• What you will do:
Exactly as written, restate the material below from its first line through the line containing "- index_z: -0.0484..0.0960", and stop there.

+++ Data below +++

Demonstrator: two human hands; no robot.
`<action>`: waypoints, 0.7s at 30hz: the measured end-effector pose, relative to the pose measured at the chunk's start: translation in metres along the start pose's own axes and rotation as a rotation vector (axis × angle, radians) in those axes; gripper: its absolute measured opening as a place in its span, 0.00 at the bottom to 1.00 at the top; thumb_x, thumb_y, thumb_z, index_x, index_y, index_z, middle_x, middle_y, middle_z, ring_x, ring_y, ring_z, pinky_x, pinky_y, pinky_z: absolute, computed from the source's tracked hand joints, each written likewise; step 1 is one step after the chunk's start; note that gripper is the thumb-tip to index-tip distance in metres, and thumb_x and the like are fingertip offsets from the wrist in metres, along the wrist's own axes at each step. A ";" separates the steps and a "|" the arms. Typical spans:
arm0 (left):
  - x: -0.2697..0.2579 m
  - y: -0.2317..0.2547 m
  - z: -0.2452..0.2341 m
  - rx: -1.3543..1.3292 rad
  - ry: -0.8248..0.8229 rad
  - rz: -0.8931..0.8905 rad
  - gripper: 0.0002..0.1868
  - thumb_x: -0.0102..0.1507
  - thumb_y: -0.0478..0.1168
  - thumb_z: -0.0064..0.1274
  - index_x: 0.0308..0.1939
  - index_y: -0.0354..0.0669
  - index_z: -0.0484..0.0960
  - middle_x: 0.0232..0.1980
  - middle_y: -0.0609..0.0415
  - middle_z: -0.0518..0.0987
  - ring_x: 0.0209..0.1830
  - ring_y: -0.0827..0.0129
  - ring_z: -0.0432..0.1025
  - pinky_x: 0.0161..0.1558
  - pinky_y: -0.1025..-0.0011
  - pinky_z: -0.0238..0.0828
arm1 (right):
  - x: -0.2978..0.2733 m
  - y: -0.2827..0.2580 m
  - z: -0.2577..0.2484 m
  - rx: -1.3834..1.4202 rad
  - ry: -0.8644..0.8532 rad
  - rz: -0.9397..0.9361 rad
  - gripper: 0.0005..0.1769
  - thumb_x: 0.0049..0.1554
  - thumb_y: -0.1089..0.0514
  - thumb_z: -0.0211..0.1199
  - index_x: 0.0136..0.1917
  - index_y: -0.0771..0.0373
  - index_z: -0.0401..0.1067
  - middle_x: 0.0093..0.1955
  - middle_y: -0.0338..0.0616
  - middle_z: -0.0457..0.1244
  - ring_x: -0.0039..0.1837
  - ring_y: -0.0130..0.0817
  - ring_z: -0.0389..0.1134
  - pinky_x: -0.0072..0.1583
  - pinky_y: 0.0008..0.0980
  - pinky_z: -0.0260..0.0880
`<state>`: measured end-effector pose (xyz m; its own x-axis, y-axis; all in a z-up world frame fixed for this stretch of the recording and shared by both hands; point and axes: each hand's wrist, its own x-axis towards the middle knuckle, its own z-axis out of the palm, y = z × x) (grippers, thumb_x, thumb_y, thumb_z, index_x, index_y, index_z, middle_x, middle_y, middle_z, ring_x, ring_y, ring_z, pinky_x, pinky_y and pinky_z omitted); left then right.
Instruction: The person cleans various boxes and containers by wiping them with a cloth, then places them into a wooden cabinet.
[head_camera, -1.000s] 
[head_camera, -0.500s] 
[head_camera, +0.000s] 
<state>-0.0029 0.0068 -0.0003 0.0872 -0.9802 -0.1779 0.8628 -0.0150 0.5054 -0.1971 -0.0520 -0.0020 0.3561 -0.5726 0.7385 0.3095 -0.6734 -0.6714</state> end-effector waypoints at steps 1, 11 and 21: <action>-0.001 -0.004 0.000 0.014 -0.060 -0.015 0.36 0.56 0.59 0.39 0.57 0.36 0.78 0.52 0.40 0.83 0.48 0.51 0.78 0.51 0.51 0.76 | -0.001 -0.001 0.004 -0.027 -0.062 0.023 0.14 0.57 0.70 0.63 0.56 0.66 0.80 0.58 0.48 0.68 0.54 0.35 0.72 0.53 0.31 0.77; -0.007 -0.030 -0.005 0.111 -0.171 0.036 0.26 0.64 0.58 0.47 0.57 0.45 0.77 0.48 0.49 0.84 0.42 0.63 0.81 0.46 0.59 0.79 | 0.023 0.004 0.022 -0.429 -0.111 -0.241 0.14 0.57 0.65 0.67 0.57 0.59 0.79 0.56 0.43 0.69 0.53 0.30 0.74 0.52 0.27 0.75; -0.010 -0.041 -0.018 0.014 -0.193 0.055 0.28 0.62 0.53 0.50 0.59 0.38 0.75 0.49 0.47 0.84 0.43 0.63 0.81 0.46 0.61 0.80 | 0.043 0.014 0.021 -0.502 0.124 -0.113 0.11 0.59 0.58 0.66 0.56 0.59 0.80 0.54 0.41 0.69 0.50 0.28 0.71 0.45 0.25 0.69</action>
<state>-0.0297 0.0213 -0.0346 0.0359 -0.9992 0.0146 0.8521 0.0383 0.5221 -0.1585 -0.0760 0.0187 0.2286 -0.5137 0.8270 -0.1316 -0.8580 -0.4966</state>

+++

• Solution for this problem:
Demonstrator: two human hands; no robot.
`<action>`: waypoints, 0.7s at 30hz: the measured end-effector pose, relative to the pose measured at the chunk's start: translation in metres along the start pose's own axes and rotation as a rotation vector (axis × angle, radians) in those axes; gripper: its absolute measured opening as a place in its span, 0.00 at the bottom to 1.00 at the top; thumb_x, thumb_y, thumb_z, index_x, index_y, index_z, middle_x, middle_y, middle_z, ring_x, ring_y, ring_z, pinky_x, pinky_y, pinky_z: absolute, computed from the source's tracked hand joints, each written likewise; step 1 is one step after the chunk's start; note that gripper is the thumb-tip to index-tip distance in metres, and thumb_x and the like are fingertip offsets from the wrist in metres, along the wrist's own axes at each step. A ";" separates the steps and a "|" the arms. Typical spans:
arm0 (left):
  - x: -0.2697..0.2579 m
  - y: -0.2317..0.2547 m
  - z: -0.2452..0.2341 m
  - rx: -1.3543..1.3292 rad
  - ry: -0.8248..0.8229 rad
  - rz: -0.8931..0.8905 rad
  - gripper: 0.0002..0.1868
  - thumb_x: -0.0102..0.1507
  - thumb_y: -0.0478..0.1168
  - thumb_z: -0.0064..0.1274
  - index_x: 0.0308..0.1939
  - index_y: -0.0354..0.0669
  - index_z: -0.0484..0.0960

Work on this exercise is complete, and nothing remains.